• Instructions to follow: Within the records below, reproduce without change the lines from the line that has "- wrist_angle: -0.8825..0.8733" through the line that has "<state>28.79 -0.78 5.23", and only those.

————————

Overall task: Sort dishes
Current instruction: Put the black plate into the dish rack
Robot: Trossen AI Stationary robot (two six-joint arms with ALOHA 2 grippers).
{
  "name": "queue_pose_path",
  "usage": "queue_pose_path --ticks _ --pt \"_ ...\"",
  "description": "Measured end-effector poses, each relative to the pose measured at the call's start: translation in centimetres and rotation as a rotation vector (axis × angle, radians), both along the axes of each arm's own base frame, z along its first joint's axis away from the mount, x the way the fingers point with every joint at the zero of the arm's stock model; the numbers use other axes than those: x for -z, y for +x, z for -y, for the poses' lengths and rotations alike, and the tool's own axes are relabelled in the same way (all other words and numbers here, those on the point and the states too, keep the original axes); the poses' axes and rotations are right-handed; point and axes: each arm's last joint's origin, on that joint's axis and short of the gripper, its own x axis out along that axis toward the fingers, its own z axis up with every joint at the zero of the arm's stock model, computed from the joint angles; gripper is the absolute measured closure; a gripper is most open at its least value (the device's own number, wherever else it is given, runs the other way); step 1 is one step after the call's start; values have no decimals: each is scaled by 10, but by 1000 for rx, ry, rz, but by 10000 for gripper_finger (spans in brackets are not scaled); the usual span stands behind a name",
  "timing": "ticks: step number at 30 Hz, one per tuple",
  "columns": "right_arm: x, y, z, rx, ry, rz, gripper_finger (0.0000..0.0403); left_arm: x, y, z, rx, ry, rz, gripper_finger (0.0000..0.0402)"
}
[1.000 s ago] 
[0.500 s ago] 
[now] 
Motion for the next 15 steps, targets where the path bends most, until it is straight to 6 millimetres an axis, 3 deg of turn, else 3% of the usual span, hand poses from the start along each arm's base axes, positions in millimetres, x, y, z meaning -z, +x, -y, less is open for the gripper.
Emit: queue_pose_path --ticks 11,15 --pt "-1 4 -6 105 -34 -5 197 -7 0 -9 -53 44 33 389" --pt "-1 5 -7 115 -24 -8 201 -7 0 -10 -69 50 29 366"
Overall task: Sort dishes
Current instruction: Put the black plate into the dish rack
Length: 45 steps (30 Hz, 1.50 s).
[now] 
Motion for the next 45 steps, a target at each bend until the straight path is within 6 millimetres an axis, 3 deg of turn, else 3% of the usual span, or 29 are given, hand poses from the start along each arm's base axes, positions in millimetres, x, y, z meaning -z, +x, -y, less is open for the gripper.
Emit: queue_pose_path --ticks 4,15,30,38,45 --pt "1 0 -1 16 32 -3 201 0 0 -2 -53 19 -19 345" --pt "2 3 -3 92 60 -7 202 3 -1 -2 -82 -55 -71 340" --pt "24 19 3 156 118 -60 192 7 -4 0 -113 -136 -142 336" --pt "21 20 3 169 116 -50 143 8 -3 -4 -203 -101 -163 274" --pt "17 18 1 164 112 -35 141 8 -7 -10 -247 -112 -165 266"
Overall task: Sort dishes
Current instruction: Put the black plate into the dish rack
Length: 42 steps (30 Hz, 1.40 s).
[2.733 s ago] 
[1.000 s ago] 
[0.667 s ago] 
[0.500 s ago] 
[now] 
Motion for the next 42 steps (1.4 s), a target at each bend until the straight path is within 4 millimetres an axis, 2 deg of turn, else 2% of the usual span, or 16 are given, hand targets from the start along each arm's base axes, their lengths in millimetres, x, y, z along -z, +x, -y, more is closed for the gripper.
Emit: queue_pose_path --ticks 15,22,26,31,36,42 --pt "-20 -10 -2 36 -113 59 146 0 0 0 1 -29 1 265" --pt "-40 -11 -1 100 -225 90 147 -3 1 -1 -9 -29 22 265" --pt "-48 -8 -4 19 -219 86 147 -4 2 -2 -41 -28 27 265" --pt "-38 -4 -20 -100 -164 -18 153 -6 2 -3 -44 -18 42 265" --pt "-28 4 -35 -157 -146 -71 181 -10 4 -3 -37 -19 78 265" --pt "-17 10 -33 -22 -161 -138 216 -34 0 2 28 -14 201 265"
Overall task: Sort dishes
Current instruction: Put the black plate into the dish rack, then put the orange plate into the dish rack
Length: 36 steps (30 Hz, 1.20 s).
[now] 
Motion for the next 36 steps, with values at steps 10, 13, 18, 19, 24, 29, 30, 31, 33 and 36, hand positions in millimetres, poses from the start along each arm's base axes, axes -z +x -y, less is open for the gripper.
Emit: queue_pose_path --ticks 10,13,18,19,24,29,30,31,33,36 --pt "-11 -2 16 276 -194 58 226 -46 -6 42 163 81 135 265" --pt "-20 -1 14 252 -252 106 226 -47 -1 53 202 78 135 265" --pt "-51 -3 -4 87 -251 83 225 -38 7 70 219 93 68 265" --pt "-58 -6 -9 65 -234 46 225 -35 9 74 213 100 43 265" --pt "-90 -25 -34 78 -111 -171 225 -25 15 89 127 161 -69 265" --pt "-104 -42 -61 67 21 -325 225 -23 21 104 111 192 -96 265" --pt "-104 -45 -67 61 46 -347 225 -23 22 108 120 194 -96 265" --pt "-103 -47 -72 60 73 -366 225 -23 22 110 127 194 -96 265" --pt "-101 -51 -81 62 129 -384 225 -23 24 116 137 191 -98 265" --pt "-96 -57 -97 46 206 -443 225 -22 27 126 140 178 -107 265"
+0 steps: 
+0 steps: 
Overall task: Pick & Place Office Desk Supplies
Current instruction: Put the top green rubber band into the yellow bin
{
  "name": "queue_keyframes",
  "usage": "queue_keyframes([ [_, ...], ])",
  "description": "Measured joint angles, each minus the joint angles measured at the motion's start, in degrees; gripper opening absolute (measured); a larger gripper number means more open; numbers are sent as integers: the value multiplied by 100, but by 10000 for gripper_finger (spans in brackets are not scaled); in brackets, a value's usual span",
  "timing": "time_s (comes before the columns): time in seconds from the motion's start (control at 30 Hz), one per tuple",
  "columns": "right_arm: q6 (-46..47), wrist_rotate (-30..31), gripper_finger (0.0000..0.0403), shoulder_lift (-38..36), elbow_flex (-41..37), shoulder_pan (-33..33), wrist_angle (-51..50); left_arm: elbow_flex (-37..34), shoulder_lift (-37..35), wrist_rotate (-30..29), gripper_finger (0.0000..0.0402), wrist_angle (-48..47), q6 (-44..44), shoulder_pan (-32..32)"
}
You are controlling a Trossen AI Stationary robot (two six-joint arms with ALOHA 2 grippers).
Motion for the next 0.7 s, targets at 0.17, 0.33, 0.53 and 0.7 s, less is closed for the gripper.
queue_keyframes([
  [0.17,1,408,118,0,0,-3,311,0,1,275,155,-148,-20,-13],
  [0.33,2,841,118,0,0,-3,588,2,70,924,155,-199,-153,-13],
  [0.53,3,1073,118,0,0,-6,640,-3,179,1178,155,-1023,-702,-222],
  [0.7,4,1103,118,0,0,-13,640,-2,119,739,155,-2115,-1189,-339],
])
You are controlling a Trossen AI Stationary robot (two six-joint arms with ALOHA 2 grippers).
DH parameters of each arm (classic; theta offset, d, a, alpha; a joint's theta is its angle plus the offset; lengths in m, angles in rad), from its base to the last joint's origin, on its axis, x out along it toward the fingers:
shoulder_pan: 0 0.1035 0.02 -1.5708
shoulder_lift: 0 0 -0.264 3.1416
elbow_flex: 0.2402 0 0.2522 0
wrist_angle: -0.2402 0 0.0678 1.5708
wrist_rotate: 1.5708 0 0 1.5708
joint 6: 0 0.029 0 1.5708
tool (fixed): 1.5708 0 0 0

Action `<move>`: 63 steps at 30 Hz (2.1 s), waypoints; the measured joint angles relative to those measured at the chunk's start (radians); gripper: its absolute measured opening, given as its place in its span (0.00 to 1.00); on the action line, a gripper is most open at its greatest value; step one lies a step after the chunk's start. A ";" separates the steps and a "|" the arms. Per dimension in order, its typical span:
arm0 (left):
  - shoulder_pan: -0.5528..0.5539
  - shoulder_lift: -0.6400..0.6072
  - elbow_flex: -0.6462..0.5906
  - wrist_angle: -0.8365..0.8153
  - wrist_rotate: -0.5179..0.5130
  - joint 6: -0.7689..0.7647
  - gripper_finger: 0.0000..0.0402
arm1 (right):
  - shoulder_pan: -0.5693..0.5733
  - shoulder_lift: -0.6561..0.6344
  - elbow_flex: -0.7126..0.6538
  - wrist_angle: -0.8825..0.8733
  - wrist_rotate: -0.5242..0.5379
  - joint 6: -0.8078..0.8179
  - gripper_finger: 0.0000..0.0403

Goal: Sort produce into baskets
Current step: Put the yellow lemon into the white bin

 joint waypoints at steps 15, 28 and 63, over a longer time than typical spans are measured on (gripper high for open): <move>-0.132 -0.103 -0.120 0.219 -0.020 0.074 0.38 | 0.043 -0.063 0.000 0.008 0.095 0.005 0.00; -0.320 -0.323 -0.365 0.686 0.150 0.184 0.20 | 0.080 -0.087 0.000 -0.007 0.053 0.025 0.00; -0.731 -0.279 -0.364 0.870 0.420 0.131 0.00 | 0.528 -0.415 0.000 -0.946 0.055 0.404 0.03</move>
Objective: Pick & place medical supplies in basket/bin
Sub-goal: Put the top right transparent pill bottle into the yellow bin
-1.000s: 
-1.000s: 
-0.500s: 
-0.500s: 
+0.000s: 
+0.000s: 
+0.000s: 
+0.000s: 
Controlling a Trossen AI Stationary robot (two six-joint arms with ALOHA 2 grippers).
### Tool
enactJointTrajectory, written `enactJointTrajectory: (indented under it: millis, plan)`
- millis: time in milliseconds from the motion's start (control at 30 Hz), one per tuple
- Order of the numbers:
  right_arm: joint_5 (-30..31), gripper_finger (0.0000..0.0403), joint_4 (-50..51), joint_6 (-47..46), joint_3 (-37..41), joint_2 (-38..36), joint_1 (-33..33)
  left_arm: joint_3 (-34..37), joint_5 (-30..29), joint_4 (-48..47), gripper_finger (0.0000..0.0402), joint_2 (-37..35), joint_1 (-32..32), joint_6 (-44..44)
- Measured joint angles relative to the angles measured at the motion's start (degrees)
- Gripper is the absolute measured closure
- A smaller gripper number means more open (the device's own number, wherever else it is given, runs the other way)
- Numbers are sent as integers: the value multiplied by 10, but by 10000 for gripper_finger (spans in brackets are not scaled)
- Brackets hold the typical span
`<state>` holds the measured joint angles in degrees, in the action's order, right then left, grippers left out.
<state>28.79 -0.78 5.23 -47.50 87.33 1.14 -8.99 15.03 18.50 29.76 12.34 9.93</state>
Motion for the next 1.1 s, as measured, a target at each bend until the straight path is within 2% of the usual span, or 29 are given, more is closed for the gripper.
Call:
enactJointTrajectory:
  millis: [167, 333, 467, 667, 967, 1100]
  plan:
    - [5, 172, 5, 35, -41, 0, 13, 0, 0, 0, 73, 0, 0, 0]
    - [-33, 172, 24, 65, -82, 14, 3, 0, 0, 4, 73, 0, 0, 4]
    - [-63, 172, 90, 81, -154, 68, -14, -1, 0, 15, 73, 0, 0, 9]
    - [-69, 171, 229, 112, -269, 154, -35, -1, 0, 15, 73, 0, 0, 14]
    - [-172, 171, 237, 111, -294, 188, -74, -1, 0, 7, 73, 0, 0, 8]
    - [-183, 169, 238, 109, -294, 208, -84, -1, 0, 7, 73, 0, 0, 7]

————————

• Task answer:
  - wrist_angle: -0.8825..0.8733
  - wrist_rotate: -0.5242..0.5379
  - joint 6: -0.8078..0.8179
  - gripper_finger: 0.0000..0.0403

Goal: Sort produce into baskets
Current step: Put the yellow lemon into the white bin

 joint waypoints at steps 15, 28 and 63, over a longer time than typical spans are measured on (gripper high for open): <move>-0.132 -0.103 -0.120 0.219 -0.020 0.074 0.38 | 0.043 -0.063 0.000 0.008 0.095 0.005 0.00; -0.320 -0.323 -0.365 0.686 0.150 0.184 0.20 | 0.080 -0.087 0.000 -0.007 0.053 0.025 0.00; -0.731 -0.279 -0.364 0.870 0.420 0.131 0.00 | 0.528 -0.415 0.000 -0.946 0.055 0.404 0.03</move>
Objective: Pick & place medical supplies in basket/bin
Sub-goal: Put the top right transparent pill bottle into the yellow bin
-1.000s: 
-1.000s: 
-0.500s: 
-0.500s: 
+0.000s: 
+0.000s: 
+0.000s: 
+0.000s: 
Controlling a Trossen AI Stationary robot (two six-joint arms with ALOHA 2 grippers).
### Tool
enactJointTrajectory, written `enactJointTrajectory: (indented under it: millis, plan)`
- millis: time in milliseconds from the motion's start (control at 30 Hz), one per tuple
- Order of the numbers:
  right_arm: joint_5 (-30..31), gripper_finger (0.0000..0.0403), joint_4 (-50..51), joint_6 (-47..46), joint_3 (-37..41), joint_2 (-38..36), joint_1 (-33..33)
  left_arm: joint_3 (-34..37), joint_5 (-30..29), joint_4 (-48..47), gripper_finger (0.0000..0.0402), joint_2 (-37..35), joint_1 (-32..32), joint_6 (-44..44)
- Measured joint angles relative to the angles measured at the motion's start (degrees)
- Gripper is the absolute measured closure
- A smaller gripper number means more open (the device's own number, wherever else it is given, runs the other way)
- Numbers are sent as integers: the value multiplied by 10, but by 10000 for gripper_finger (spans in brackets are not scaled)
- Brackets hold the typical span
`<state>` holds the measured joint angles in degrees, in the action's order, right then left, grippers left out.
<state>28.79 -0.78 5.23 -47.50 87.33 1.14 -8.99 15.03 18.50 29.76 12.34 9.93</state>

The answer to this exercise has been fully stated.